My attention span is shrinking with age so no surprise then that I am finding the relentless news re Corona virus a tad tedious. But what is interesting, is how quickly human behaviour changes/adapts e.g it’s now “normal” to go out wearing a mask and gloves. Without wishing to downplay this horrific disease and the devastating impact it is having on many lives, there are some definite pluses.
Take social distancing- this is a great thing, something I’ve been practicing for years. If the new normal means having a seat to myself on the bus/train, that can only be a good thing. The 2m rule is fine by me and now I know what 2 metres look like.
Shaking hands has always to my mind being a practice to be avoided- one can only imagine where those hands and fingers may have been just prior to said handshake. Everyone of us, at some point, has sneezed into our hands without a tissue – imagine shaking hands after that! I have witnessed on too many occasions, women who have emerged from the toilet cubicle, bypass the sink and head straight to the door and I’m informed that men are even worse. But if now, the new normal means that we need never shake another hand again what’s not to love about that? And let’s not forget what happened to
poor Boris who boasted about shaking hands with those infected!
People have stepped up their game on the hygiene front- if there is one positive from Covid-19, this is it. I was bemused to see, at the outset of Corona, that handwash and sanitizers had sold out- what were people using before? Were folk not washing their hands pre Covid-19? Two months in and i’m still finding it difficult to get anti bacterial kitchen and bathroom wipes before they are sold out and I take this as a good sign that unlike before, people are keeping their kitchens and bathroom cleaner than ever before.

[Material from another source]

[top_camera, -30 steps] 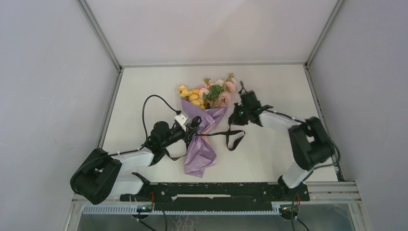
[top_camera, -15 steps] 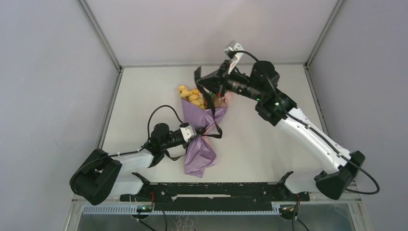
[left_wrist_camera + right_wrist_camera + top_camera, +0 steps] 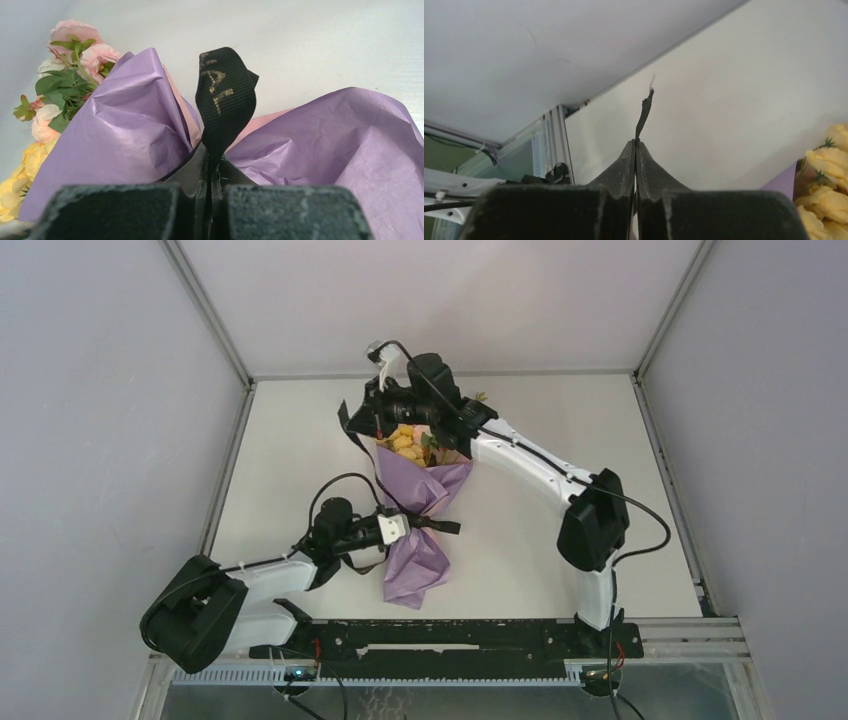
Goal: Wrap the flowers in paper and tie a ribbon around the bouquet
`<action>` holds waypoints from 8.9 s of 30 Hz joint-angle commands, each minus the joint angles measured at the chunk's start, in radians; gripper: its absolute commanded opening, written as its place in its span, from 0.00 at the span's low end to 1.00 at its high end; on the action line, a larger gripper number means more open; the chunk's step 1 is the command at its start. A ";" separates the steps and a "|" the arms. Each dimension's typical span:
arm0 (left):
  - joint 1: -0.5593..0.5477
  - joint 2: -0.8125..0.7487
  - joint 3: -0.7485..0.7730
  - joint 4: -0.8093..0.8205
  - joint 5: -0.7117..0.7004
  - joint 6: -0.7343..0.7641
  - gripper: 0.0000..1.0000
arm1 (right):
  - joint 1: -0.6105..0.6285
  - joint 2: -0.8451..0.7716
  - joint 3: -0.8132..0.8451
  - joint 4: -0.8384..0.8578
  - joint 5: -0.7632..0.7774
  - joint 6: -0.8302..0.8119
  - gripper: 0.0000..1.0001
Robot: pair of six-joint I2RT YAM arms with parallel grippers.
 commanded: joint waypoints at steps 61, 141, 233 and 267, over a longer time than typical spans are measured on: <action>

The rush to buy toilet rolls remains a curiosity but links back to the reason as to why it has always been unwise to shake hands.
Letting Yourself Go
I’m sad to say that this has become a plus. It’s quite nice not having to worry about what you look like – everyone looks dreadful. I haven’t worn make up in weeks. If you’re lucky enough to work from home, let’s be honest- there really is no reason to shower before 5pm.
My hair is a mess, my eye brows are bushy and my other bush….well let’s not go there. I am saving an embarrassing amount of money but nevertheless, I hope that this state of affairs will come to an end soon. Until then at least we can hide behind our face masks.
Catching Up With Friends
Historically i have been bad at keeping in touch, not because I don’t love and adore my friends, but after a full on day at work, I just don’t want to talk to anyone and the weekend is taken up with things I haven’t been able to fit in during the week. However lockdown has led to one long day morphing into another and boredom – suddenly it’s quite nice to hear from friends who were on the cusp of being deleted. We promise to meet up when things get back to normal but we both know that’s not happening.
Bonding with self/family
Lockdown may have enforced self isolation – spending time alone or forcing you to spend time with family. No matter how much you love your family, being forced to be in their company 24/7 must be challenging especially if space is tight. My neighbours, normally a fairly quiet family of 4, can now be heard shouting at each other most days- how are you supposed to keep 2 primary school aged kids occupied all day everyday?
Personally i’m enjoying the tranquillity, the time to think, time to plan, the quiet streets and wondering how it is that I have never before noticed the sound of birds – if only it was possible to have this pace of life without Covid-19.
Lockdown and bonding with myself has unfortunately meant eating, and then eating some more and that along with no exercise has meant a few extra pounds and lethargy. The additional glasses of wine i’m sure isn’t helping either.
On a serious note, I wish everyone well – so many have lost their jobs and may businesses will not recover -we will all now have to adapt to a new normal.